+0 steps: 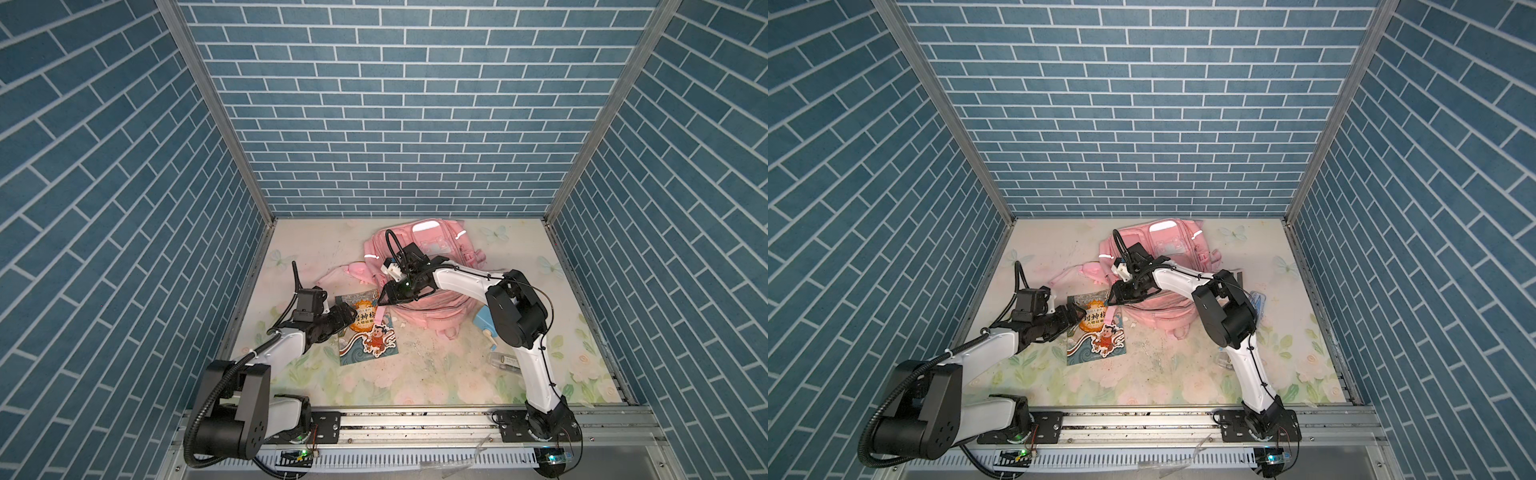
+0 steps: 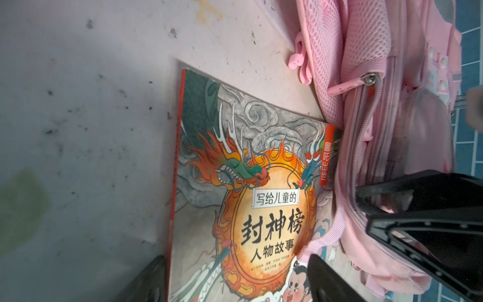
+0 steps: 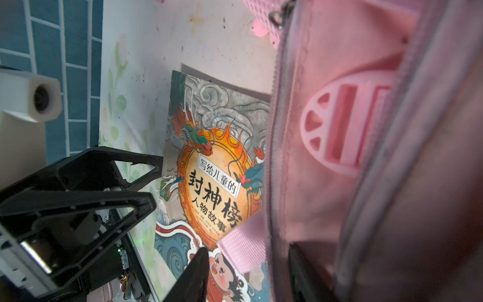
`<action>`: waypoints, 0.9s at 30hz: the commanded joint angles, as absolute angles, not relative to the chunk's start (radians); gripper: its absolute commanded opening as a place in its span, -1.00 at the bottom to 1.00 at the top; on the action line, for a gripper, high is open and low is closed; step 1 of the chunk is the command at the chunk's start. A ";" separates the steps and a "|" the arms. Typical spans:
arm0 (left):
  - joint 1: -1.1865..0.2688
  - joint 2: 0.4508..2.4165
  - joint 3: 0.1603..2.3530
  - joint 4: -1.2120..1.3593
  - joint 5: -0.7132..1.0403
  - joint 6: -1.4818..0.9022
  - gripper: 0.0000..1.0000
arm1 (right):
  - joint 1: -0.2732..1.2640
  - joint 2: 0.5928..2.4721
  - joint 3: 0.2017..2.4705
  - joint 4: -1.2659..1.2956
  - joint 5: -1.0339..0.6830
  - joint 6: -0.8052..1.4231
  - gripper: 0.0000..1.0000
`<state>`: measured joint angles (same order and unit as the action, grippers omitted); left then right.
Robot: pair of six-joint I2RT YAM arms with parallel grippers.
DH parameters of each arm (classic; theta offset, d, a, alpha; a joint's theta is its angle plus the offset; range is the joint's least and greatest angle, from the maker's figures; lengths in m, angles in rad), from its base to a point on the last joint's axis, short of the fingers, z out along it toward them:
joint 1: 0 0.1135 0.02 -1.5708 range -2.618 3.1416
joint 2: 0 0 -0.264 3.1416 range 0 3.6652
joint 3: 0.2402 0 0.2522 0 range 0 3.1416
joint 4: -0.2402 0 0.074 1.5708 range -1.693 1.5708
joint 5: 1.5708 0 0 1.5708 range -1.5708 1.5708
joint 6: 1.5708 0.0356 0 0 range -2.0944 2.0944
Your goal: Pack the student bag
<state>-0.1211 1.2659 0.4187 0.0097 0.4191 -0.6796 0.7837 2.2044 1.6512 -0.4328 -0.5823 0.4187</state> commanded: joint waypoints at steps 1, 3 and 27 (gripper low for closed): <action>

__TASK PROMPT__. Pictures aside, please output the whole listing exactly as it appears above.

__SOLUTION BELOW__.
+0 steps: 
+0 steps: 
+0 steps: 
`<action>`: waypoints, 0.9s at 30hz: the commanded joint angles, as absolute angles, not relative to the chunk's start (radians); gripper: its absolute commanded opening as a place in its span, -1.00 at the bottom to 1.00 at the top; on the action line, for a gripper, high is open and low is closed; step 1 of the chunk is the command at the chunk's start. A ";" separates the steps and a "|" the arms. Typical spans:
arm0 (left):
  - joint 1: -1.1865..0.2688
  - joint 2: 0.4508..2.4165
  - joint 3: 0.1603..2.3530
  - joint 4: -1.2120..1.3593
  - joint 5: -0.7132..1.0403
  - joint 6: -1.4818..0.9022
  - gripper: 0.0000..1.0000
arm1 (right):
  - joint 1: -0.2732..1.2640
  - joint 2: 0.5928..2.4721
  - joint 3: 0.2017..2.4705
  - joint 4: -1.2659..1.2956
  - joint 5: -1.0339..0.6830
  - joint 6: -0.8052..1.4231
  - gripper: 0.0000..1.0000
`<state>`: measured joint angles (same order and unit as the action, grippers omitted); left then right.
Robot: pair of six-joint I2RT YAM arms with parallel grippers.
DH parameters of each arm (classic; theta offset, d, a, alpha; a joint's theta is its angle plus the offset; range is the joint's least and greatest angle, from the maker's figures; lengths in m, angles in rad), from its base to a point on the last joint's axis, short of the fingers, z out along it toward them:
joint 1: 0 0.1135 0.02 -1.5708 range -2.618 3.1416
joint 2: 0 0 -0.264 3.1416 range 0 3.6652
joint 3: 0.2402 0 0.2522 0 range 0 3.1416
joint 4: -0.2402 0 0.074 1.5708 range -1.693 1.5708
joint 5: 1.5708 0 0 1.5708 range -1.5708 1.5708
joint 6: 1.5708 0.0356 0 0 range -2.0944 2.0944
Your goal: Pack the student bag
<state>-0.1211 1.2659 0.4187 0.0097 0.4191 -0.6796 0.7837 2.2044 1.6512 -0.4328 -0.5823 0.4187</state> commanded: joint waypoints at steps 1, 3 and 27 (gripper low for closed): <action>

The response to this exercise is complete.